◆ **About this exercise**: Exactly the lines from the one containing "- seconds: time" through the end of the entries, both ends included, are to be output.

◆ **Provided material**:
====================

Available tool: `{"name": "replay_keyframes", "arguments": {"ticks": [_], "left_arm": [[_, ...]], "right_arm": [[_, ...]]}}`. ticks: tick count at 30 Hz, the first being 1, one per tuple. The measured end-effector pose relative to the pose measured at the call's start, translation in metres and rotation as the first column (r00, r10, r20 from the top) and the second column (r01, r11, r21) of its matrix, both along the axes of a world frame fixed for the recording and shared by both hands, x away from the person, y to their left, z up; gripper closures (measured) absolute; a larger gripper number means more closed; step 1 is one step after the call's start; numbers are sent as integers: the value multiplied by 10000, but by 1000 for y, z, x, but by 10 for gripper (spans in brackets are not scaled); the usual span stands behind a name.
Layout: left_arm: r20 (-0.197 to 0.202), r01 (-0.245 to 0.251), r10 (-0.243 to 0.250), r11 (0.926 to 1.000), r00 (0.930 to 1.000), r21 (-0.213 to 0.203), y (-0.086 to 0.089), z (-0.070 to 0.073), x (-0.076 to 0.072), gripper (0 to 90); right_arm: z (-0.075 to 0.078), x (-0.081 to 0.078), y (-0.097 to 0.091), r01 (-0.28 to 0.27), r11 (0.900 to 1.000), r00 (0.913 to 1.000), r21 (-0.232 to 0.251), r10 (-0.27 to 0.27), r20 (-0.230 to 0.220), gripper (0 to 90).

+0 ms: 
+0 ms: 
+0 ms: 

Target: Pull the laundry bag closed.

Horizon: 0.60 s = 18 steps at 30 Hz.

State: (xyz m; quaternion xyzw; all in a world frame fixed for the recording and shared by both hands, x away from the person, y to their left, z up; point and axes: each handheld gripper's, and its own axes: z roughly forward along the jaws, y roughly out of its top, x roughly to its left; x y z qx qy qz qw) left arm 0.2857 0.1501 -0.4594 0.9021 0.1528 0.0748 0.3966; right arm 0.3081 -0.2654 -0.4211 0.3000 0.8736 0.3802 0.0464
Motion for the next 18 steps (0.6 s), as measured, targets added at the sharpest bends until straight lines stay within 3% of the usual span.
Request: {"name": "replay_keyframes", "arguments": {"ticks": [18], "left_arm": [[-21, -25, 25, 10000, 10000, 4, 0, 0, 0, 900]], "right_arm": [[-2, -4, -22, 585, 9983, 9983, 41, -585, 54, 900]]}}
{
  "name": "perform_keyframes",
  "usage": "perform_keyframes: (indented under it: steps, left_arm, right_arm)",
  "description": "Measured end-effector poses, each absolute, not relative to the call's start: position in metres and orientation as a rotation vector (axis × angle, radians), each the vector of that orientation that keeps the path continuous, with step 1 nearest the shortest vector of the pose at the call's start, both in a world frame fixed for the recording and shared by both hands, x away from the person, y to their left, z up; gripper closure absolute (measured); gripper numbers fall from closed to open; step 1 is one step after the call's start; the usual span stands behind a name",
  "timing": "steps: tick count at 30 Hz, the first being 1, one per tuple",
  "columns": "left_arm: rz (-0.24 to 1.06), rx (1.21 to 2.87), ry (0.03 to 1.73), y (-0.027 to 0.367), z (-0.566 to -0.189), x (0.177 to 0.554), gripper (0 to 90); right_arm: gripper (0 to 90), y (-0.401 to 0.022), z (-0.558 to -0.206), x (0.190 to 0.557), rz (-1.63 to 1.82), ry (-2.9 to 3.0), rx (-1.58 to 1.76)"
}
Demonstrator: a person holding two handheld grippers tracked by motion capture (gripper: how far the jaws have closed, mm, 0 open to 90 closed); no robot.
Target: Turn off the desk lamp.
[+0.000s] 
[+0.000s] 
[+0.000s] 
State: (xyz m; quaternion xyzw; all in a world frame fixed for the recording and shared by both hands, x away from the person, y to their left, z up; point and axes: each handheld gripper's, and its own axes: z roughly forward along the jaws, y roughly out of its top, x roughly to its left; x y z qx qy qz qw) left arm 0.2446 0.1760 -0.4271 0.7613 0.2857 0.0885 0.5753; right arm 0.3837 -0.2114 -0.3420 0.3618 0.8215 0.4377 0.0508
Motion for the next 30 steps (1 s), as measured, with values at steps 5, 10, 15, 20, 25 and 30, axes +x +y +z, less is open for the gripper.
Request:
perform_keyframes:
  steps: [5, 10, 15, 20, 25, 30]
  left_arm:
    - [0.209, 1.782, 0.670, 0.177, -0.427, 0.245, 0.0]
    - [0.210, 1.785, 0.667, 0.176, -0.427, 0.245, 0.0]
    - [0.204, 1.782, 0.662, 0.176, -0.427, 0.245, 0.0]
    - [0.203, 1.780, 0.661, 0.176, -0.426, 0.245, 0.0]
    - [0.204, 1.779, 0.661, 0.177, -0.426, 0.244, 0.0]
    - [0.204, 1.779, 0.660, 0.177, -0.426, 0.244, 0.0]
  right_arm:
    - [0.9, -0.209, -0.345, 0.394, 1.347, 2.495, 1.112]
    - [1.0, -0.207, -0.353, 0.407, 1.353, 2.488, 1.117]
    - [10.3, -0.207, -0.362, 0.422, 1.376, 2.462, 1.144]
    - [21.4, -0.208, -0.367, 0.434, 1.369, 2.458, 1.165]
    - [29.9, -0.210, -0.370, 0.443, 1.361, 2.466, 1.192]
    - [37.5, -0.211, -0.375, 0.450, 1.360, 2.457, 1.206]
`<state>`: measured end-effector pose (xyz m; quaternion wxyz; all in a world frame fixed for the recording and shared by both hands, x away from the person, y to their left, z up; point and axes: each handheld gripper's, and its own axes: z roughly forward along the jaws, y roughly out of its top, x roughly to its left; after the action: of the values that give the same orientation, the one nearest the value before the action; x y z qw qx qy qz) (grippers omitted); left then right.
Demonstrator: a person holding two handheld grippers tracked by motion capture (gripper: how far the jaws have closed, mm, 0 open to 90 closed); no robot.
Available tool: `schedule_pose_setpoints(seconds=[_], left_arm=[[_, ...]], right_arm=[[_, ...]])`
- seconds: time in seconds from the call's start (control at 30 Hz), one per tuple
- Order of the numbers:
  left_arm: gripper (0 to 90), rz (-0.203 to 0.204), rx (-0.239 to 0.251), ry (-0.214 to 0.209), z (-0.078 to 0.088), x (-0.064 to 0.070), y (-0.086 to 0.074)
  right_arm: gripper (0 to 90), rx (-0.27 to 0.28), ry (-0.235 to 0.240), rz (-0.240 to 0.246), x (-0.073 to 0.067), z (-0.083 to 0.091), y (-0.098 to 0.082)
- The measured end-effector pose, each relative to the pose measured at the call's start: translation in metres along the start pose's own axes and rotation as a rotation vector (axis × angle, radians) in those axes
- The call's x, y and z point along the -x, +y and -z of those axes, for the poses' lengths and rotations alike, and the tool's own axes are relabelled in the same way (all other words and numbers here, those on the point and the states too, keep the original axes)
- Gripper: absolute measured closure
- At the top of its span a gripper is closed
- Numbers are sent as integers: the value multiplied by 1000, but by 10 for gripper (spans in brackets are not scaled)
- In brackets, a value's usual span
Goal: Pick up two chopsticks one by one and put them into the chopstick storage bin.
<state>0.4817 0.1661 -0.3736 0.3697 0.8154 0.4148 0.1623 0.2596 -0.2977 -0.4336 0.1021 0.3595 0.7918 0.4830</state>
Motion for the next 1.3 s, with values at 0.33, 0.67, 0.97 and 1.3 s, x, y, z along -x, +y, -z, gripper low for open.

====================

◆ **Your response**:
- seconds: time in seconds from the call's start (control at 30 Hz), one per tuple
- Order of the numbers:
  left_arm: gripper (0 to 90), rz (-0.203 to 0.204), rx (-0.239 to 0.251), ry (-0.214 to 0.209), z (-0.078 to 0.088), x (-0.064 to 0.070), y (-0.086 to 0.074)
  right_arm: gripper (0 to 90), rx (-0.27 to 0.28), ry (-0.235 to 0.240), rz (-0.240 to 0.246), x (-0.073 to 0.067), z (-0.083 to 0.091), y (-0.098 to 0.082)
- The measured end-effector pose, each relative to the pose measured at the call's start: translation in metres along the start pose's own axes and rotation as a rotation vector (axis × angle, radians) in those axes
- The call's x, y and z point along the -x, +y and -z of those axes, for the poses' lengths and rotations alike, and the tool's own axes are relabelled in the same way (all other words and numbers here, those on the point and the states too, keep the original axes)
- Gripper: absolute measured closure
- At the top of its span a gripper is closed
- Numbers are sent as integers: the value multiplied by 1000, but by 10 for gripper (spans in brackets are not scaled)
- In brackets, a value's usual span
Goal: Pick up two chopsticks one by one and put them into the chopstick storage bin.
<state>0.4817 0.1661 -0.3736 0.3697 0.8154 0.4148 0.1623 0.2596 -0.2977 -0.4336 0.1021 0.3595 0.7918 0.4830</state>
Motion for the next 1.3 s, with values at 0.33, 0.67, 0.97 and 1.3 s, x, y, z along -x, +y, -z, gripper low for open.

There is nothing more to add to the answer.